Esos momentos, decisivos en los itinerarios de cada uno de los poetas, son la enfermedad y la muerte del hermano Juan, en la maravillosa estampa que abre la serie, tras el último de sus destierros (otoño de 1591) en un convento de Úbeda; el viaje a pie de un desesperado Hölderlin desde Burdeos hasta Stuttgart, más de mil kilómetros penosamente recorridos a lo largo de ocho semanas (primavera de 1802) en las que lo asaltan presentimientos "como raíces oscuras" a propósito de la suerte de su amada Susette; y la noche insomne de la epifanía en que el joven Pessoa, "un poeta de veinticinco años en cuya cabeza bullían versos desarreglados", escucha por primera vez (el 8 de marzo de 1914) la voz arrebatada del primero de sus heterónimos, el "fantasma montaraz" de Alberto Caeiro, guardador de rebaños. Es fama que el segundo, perpetuo morador de la "Hélade soñada", padeció durante décadas una demencia irreparable, pero de hecho los tres, por decirlo vulgarmente, estaban un poco locos.

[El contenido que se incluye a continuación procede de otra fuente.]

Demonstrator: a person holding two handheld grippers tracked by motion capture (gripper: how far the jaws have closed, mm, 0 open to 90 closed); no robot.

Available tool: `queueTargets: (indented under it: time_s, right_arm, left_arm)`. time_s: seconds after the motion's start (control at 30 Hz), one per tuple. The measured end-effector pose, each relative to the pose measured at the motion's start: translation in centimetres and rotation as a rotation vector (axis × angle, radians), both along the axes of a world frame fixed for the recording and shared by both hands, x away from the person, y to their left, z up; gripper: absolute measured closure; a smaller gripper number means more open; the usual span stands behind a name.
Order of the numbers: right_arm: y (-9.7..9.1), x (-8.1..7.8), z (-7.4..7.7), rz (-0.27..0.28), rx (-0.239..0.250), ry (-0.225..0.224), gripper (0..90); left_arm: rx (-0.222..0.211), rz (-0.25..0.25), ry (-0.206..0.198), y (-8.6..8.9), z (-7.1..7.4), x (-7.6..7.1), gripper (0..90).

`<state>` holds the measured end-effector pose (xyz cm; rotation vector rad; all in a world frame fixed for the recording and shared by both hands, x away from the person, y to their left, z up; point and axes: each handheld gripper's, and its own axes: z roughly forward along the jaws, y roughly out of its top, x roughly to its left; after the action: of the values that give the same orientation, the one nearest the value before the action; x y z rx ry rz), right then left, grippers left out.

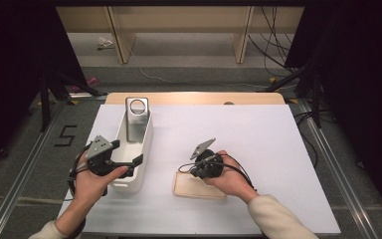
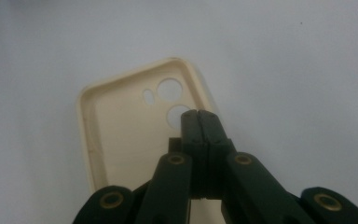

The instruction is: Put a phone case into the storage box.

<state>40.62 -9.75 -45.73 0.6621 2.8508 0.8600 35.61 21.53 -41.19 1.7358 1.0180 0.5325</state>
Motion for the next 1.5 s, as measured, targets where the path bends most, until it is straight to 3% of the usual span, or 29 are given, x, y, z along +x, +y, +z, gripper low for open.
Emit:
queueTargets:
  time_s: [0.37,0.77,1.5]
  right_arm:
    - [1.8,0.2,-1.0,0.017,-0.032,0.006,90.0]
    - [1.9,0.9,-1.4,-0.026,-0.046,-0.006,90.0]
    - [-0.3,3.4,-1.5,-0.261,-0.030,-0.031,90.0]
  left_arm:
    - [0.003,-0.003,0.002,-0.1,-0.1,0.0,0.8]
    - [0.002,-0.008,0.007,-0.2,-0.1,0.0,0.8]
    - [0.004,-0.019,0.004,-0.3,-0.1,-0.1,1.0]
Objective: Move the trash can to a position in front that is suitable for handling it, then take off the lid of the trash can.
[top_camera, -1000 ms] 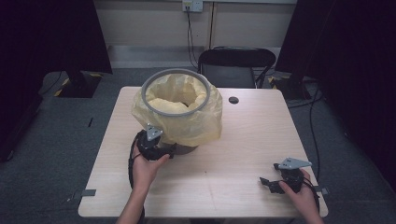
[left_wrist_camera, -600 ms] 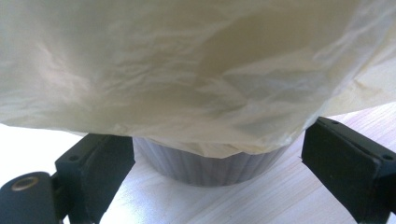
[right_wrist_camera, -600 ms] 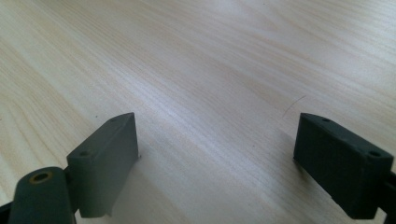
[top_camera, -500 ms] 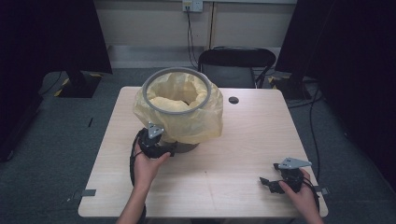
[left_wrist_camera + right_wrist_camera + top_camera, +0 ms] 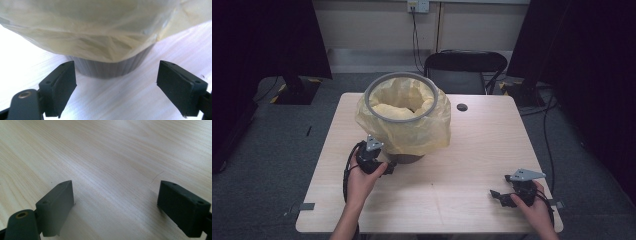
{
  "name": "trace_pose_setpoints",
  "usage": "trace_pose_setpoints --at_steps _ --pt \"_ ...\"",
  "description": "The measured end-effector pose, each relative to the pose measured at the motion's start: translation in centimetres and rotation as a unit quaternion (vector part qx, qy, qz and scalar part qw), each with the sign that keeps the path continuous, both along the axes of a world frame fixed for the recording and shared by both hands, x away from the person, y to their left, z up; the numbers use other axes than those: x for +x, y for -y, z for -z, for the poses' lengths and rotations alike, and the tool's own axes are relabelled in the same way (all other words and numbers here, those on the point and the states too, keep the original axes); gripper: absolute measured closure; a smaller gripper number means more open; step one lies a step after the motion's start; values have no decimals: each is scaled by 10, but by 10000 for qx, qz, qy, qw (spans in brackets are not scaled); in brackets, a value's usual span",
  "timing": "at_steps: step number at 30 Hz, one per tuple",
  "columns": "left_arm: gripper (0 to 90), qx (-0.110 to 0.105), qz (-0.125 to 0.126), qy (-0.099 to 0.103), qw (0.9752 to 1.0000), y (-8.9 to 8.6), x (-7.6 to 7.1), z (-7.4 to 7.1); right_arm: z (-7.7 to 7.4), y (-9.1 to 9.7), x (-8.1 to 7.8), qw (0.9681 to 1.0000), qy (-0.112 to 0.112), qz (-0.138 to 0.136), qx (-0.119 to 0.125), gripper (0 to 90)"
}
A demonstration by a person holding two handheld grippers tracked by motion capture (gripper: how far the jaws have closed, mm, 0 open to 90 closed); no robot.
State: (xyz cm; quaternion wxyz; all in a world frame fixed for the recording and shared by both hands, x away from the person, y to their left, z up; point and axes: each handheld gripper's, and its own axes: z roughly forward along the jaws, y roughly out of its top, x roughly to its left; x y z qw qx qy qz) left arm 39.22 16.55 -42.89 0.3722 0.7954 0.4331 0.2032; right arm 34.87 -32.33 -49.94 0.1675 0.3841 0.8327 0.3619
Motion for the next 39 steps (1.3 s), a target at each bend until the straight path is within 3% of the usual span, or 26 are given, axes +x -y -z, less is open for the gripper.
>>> trace_pose_setpoints --at_steps 2,6,9,25,39 --pt "156 107 62 -17 9999 -2 -1 0 0 0 0 10000 7 -4 -2 128" --pt "156 42 53 -118 9999 -2 -2 1 0 0 0 10000 4 -8 -1 128" --pt "156 144 186 -182 9996 -5 -4 0 0 0 1 10000 -1 -13 0 127" --pt "157 194 252 -396 9987 -17 -10 -2 0 0 1 10000 -1 -21 -3 126" --pt "156 279 204 -466 9983 -30 -12 -13 0 0 1 10000 1 -23 -3 126"
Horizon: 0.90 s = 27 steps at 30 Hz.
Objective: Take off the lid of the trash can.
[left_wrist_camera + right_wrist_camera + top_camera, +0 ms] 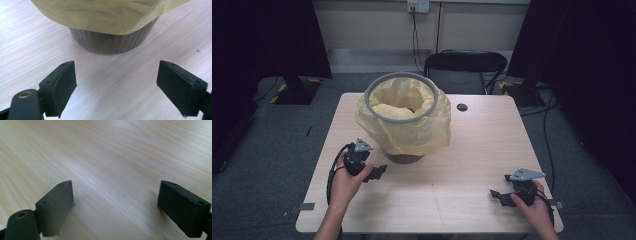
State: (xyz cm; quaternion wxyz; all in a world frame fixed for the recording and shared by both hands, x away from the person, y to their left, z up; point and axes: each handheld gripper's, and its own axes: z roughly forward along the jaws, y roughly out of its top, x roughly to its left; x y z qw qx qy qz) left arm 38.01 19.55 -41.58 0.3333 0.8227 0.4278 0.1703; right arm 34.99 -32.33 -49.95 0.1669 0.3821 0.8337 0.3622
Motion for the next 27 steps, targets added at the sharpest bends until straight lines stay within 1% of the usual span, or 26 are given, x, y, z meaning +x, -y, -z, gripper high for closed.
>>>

En el curso de sus desvaríos, sin embargo, como escribe Valero al abordar las dolorosas postrimerías del fraile moribundo, "todo era canto incandescente".

Lo elevado del espíritu refulge con tanta más nitidez en medio de la podredumbre, sean las llagas ulcerosas del hombre santo, el cuerpo exhausto del peregrino mendicante o la sordidez del cuarto en que un todavía muchacho enfrenta su segura derrota. "Había en las palabras de aquel poeta tan claro -leemos, en relación con Caeiro- una sabiduría que no era la del filósofo, sino la del contemplativo", y lo mismo podría afirmarse de Juan o del exiliado de la "edad de plomo", solitarios traspasados por la llama de amor viva, seres desdoblados -hermosísimas las frases en que se habla de aquel en femenino: "Ella, Juan, la esposa, gemía entre temblores y aquel morir sin compasión era también aurora sedienta"- y vulnerables, capaces de escalar las más altas cumbres pero a la vez recluidos o incapacitados, como hijos de Saturno, para llevar una existencia apacible. La prosa lírica de Valero, muy elaborada pero nada artificiosa, vale su peso en oro. Envolvente, musical, repleta de imágenes evocadoras pero a la vez muy precisa, es ella la que otorga a este libro, una joya, la condición de humilde obra maestra.